WHAT YOU SHOULD DO:
Leaving out the images, reproduce every line of the data that follows exactly.

SOURCE DATA:

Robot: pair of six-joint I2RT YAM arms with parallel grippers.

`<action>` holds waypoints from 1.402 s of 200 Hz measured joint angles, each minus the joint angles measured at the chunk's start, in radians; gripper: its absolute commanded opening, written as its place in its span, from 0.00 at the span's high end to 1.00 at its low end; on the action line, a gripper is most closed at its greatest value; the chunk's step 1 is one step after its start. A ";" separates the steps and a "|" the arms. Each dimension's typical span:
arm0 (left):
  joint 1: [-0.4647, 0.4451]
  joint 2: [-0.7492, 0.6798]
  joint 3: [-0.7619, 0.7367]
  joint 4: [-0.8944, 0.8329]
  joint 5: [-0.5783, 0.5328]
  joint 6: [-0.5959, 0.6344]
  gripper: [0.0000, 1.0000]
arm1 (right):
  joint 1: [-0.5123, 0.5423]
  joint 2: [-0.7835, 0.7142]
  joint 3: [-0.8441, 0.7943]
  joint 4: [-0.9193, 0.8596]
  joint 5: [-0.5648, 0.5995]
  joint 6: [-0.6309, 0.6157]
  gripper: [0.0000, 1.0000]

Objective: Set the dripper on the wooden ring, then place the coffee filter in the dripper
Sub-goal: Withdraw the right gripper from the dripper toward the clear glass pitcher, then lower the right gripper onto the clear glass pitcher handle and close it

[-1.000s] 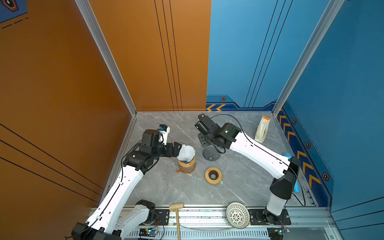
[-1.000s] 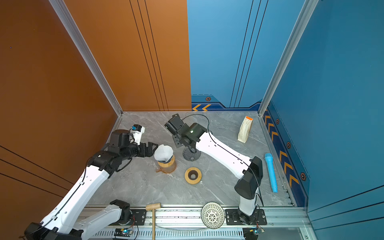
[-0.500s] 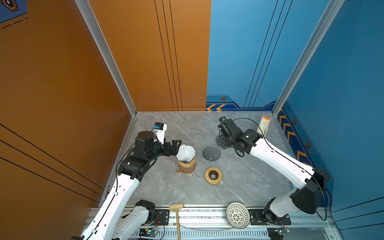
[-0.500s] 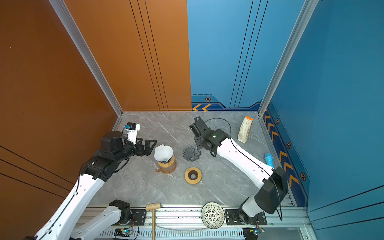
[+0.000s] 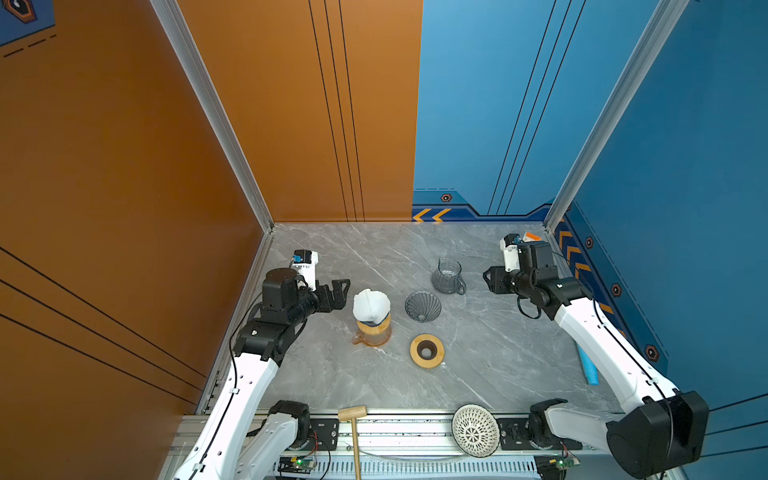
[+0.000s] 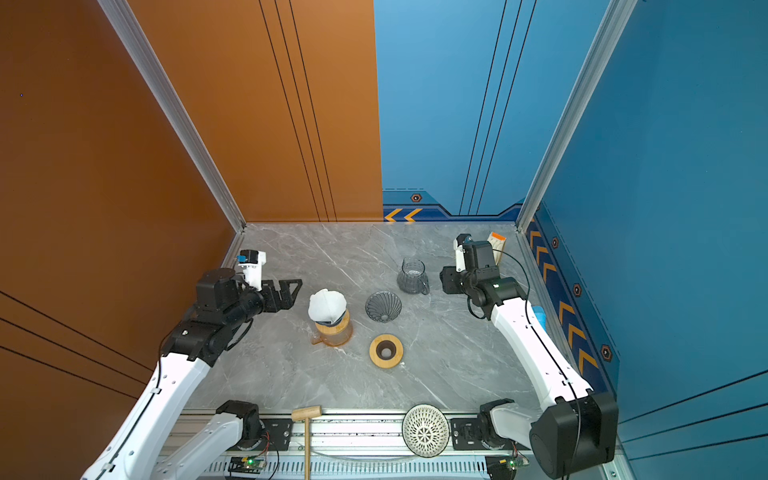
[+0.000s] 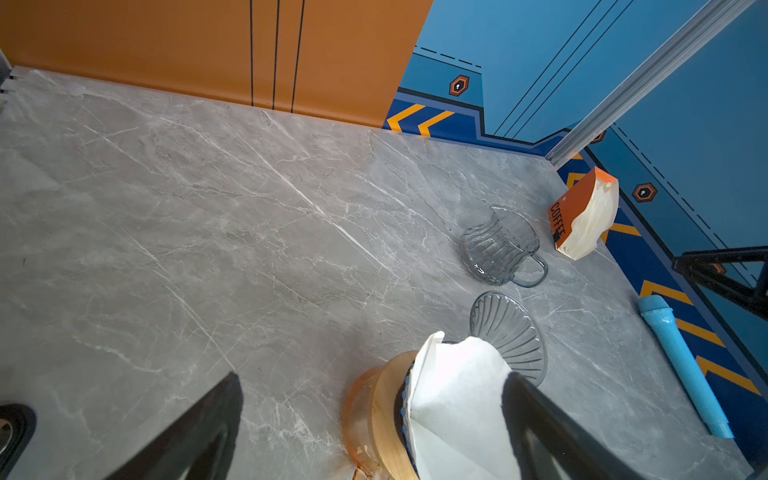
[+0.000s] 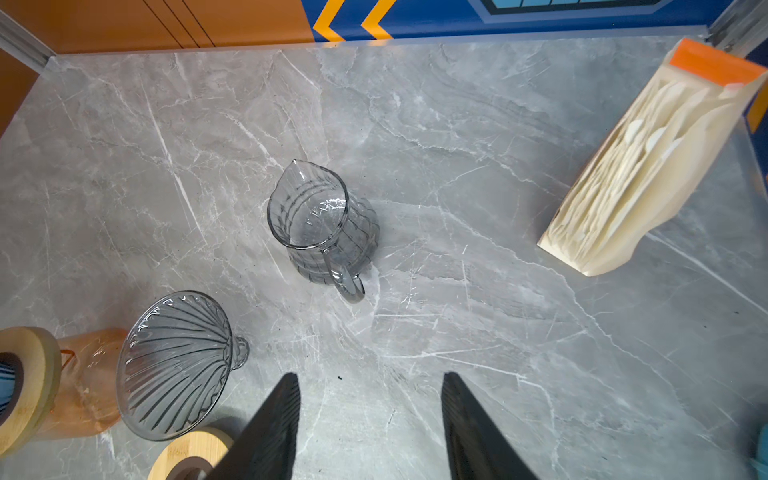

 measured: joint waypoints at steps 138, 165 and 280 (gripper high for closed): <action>0.048 0.023 -0.021 0.020 0.030 -0.040 0.02 | 0.024 0.352 0.038 0.119 -0.082 -0.080 0.51; 0.060 0.027 -0.021 0.021 0.036 -0.041 0.02 | 0.045 0.387 0.056 0.131 -0.081 -0.088 0.51; 0.067 0.035 -0.029 0.028 0.055 -0.041 0.02 | 0.068 0.507 0.123 0.139 -0.055 -0.142 0.58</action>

RESPONSE BOX:
Robot: pair of six-joint I2RT YAM arms with parallel grippers.

`<action>` holds waypoints from 1.402 s of 200 Hz measured joint angles, each minus the joint angles measured at the chunk's start, in radians; gripper: its absolute commanded opening, written as its place in its span, from 0.00 at the span's high end to 1.00 at its low end; on the action line, a gripper is most closed at its greatest value; the chunk's step 1 is one step after its start. A ";" separates the steps and a "|" the arms. Each dimension's typical span:
arm0 (left):
  joint 1: [-0.4647, 0.4451]
  joint 2: [-0.7492, 0.6798]
  joint 3: [-0.7619, 0.7367]
  joint 4: [-0.8944, 0.8329]
  joint 5: [-0.5783, 0.5328]
  joint 6: [-0.5959, 0.6344]
  gripper: [0.0000, 1.0000]
arm1 (right):
  joint 1: [-0.5123, 0.5423]
  joint 2: [-0.7835, 0.7142]
  joint 3: [-0.8441, 0.7943]
  joint 4: [-0.9193, 0.8596]
  joint 5: [-0.5648, 0.5995]
  joint 6: [-0.6309, 0.6157]
  gripper: [0.0000, 1.0000]

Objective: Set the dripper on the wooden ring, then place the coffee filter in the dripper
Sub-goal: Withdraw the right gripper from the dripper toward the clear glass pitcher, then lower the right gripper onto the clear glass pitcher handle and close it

[-1.000s] 
[-1.000s] 
[-0.500s] 
[-0.500s] 
[+0.000s] 
[+0.000s] 
[+0.000s] 
[+0.000s] 

 measured: joint waypoints at steps 138, 165 and 280 (gripper high for closed): <action>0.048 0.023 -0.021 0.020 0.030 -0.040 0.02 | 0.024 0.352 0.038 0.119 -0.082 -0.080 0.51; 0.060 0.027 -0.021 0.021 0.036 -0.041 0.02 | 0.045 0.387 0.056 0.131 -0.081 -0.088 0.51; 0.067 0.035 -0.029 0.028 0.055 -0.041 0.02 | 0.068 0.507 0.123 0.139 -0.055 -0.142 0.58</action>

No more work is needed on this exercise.